Diabetes-Induced Erectile Dysfunction: Prevention and Treatment

Erectile dysfunction is a common problem for male persons with diabetes. However, it is neither inevitable and nor untreatable. If you are faced with this condition or are at risk, our article may be useful for you. Read preventing and treating strategies below.

The Essence of Diabetes and Its Consequences for the Body

Diabetes mellitus (DM) stands for a class of metabolic disorders manifested by elevated glucose rates in the bloodstream.

There are two types of diabetes:

  • type 1 diabetes,
  • type 2 diabetes.

According to the World Health Organization, the majority of people with diabetes suffer from type 2 diabetes, which, according to representatives of this specialized UN agency, is largely the result of overweight and physical inertia.

There is also gestational diabetes, but in this article its consideration is irrelevant, since this form is found only in women.

If left untreated, both types of DM may cause severe complications.

Common symptoms of diabetes include:

  • excessive thirst and hunger;
  • frequent urination;
  • constant drowsiness or fatigue;
  • dry skin, itching;
  • gradual deterioration of vision, up to diabetic retinopathy, which causes blindness;
  • deterioration of the regeneration function;
  • impairment of other organs and systems.

How Is Erectile Dysfunction Linked to Diabetes?

In the process of erection emergence and maintenance, the condition of both the vegetative nervous system and blood vessels (their patency and elasticity) plays an important role. These two systems can be deteriorated by diabetes.

According to findings obtained by Rozhivanov RV, Suntsov YI. (2005), Nisen HO, Larsen A, Lindström BL et al. (1993), erectile dysfunction is the most common sexual disorder in men with diabetes. Unfortunately, sexual impotence occurs in ≥50% of men suffering from this disease (Thorve VS, Kshirsagar AD, Vyawahare NS et al., 2011, Indian AISSMS College of Pharmacy).

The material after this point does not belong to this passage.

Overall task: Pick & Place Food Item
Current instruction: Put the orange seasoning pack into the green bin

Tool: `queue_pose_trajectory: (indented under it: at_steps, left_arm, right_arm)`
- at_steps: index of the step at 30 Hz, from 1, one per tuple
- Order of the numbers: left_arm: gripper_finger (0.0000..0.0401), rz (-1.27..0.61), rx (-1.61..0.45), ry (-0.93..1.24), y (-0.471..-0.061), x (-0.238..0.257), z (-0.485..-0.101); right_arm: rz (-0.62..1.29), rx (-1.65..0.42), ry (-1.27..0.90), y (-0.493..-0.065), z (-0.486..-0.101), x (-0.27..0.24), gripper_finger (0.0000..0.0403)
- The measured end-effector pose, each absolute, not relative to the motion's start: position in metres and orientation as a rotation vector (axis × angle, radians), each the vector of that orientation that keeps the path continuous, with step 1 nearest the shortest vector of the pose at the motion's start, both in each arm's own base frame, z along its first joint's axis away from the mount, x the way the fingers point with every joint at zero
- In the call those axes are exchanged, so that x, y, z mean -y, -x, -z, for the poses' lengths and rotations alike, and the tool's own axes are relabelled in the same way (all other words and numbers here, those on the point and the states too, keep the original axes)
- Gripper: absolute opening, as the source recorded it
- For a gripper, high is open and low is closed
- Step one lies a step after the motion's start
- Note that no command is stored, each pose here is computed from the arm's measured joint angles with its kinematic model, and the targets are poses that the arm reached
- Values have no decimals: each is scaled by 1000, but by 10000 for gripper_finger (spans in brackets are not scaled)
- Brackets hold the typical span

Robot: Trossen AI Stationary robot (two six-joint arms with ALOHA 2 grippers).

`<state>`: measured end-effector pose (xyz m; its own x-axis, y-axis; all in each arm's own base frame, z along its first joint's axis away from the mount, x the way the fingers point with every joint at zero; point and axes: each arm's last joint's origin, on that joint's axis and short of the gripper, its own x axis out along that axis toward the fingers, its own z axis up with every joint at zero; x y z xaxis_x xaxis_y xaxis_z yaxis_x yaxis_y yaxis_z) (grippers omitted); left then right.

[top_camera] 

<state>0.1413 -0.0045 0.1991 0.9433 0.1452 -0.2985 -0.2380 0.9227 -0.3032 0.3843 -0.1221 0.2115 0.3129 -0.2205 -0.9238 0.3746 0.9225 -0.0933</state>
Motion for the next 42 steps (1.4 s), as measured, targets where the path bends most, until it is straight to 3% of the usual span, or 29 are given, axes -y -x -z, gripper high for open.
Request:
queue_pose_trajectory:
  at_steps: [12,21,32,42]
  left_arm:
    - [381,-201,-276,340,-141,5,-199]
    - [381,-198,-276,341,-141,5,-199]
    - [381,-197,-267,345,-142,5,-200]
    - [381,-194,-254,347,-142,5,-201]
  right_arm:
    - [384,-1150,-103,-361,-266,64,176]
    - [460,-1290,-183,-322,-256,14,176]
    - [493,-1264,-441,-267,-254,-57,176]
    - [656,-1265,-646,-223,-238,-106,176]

At the same time, the risk of ED in diabetes patients is 3 times higher than in healthy population.

ED and diabetes

One of the main causative factors in the development of diabetes-induced erectile dysfunction is neuropathy. This term refers to the nervous system disorders associated with the impairment of small blood vessels. Back in 1980, scientists proved at the morphological level damage to autonomic nerve fibers in the tissues of the cavernous bodies, which developed in men as a result of diabetes.

Thus, diabetes leads to a decrease in the nervous sensitivity of the penis and the deterioration of blood circulation in it. As a result, it becomes harder for a man to achieve erection and maintain it for a proper time period, which falls under the diagnosis of erectile dysfunction. The more severe stage of diabetes, the more severe disorders of the reproductive system.

How to Prevent/Treat Diabetes-Induced ED?

If a man suffers from type 1 diabetes, which seems to be a gene disease, he should know that this condition cannot be cured, but it can be treated preventing possible complications such as impotence. It is necessary to periodically go to the doctor for check-ups and adjust the treatment, if necessary.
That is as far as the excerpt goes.